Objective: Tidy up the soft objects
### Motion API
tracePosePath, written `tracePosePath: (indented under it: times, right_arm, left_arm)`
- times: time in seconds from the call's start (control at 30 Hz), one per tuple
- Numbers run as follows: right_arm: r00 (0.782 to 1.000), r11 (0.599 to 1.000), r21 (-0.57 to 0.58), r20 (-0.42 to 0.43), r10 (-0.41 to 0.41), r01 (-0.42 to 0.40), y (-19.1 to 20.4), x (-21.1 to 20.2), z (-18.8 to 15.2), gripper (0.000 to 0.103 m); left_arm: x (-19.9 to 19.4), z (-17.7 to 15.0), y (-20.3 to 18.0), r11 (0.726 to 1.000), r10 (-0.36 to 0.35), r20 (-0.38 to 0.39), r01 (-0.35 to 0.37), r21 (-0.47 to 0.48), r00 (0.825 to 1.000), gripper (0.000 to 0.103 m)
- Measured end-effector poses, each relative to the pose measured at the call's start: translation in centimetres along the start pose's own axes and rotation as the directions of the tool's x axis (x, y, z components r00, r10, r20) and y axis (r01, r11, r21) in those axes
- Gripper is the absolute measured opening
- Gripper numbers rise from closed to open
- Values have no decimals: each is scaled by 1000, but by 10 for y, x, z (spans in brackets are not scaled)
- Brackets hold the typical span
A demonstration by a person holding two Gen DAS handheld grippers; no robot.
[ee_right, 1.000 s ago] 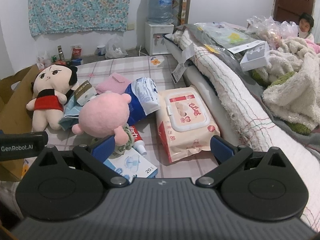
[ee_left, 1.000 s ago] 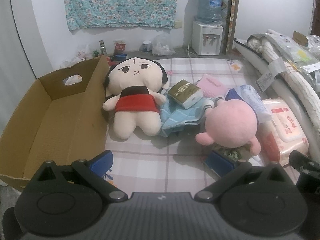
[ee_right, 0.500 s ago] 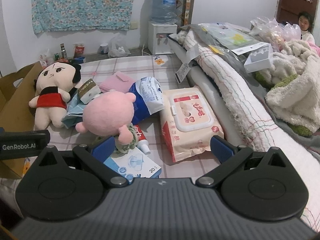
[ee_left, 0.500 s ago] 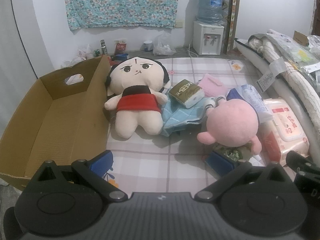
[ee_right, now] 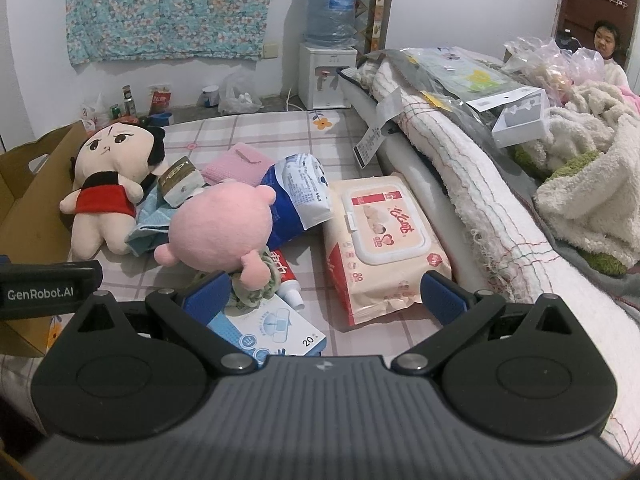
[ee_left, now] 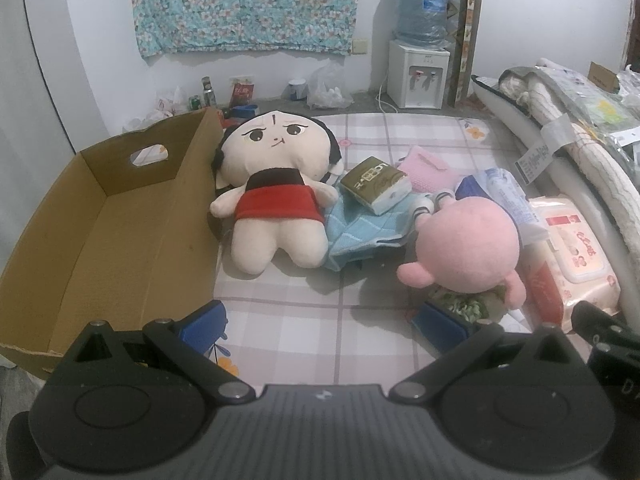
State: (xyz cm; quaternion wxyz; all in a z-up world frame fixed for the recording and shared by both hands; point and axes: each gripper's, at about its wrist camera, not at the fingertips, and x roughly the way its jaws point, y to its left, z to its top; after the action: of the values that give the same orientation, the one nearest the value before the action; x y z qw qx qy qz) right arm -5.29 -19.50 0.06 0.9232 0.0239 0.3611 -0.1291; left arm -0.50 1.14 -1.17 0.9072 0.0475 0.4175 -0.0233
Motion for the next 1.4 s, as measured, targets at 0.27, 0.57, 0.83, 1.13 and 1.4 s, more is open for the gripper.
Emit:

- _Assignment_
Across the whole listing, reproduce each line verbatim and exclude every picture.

- _Reply_
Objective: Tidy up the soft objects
### Motion API
tracePosePath, written `tracePosePath: (indented under it: times, right_arm, left_arm)`
- times: time in seconds from the call's start (control at 30 Hz), one per tuple
- Numbers run as follows: right_arm: r00 (0.782 to 1.000), r11 (0.599 to 1.000), r21 (-0.57 to 0.58), r20 (-0.42 to 0.43), r10 (-0.41 to 0.41), r01 (-0.42 to 0.40), y (-19.1 to 20.4), x (-21.1 to 20.2), z (-18.8 to 15.2), gripper (0.000 to 0.103 m); left_arm: x (-19.9 to 19.4), z (-17.7 to 15.0), y (-20.3 to 18.0), r11 (0.726 to 1.000), r10 (-0.36 to 0.35), r20 (-0.38 to 0.39), r01 (-0.35 to 0.37), r21 (-0.47 to 0.48), r00 (0.825 to 1.000), gripper (0.000 to 0.103 m)
- Measured end-effector poses, each relative to the pose measured at the call's start: translation in centimetres along the start pose's own axes and rotation as the directions of the tool's x axis (x, y, z components r00, r10, r20) and y axis (r01, r11, r21) in those axes
- Gripper is the absolute measured opening
- Gripper numbers rise from closed to open
- Values have no decimals: each is scaled by 1000, but by 10 for y, x, z (spans in brackets are not scaled)
- Brackets hold the typical span
A demonstration by a person holding two Gen DAS handheld grippers; no robot.
[ee_right, 1.000 s ago] 
[ee_left, 1.000 s ago] 
[ee_right, 0.500 s ago] 
[ee_left, 0.500 s ago] 
[ee_right, now] 
[ee_left, now] 
State: (xyz cm; quaternion wxyz; all in a z-up world frame fixed for the recording and shared by both hands; point and axes: each gripper's, at about its wrist camera, not at the fingertips, and x roughly the way its jaws point, y to its left, z to its top; after the action: of the values that give the same orientation, the one nearest the value before the action; x y z qw qx qy qz) right arm -5.29 -19.50 0.06 0.9232 0.0239 0.3611 -0.1291; left arm -0.50 1.14 -1.17 0.9072 0.0475 0.4175 -0.0233
Motion for the next 1.4 s, as measured, targets at 0.27, 0.57, 0.83, 1.13 and 1.4 s, more is open for the gripper.
Emit:

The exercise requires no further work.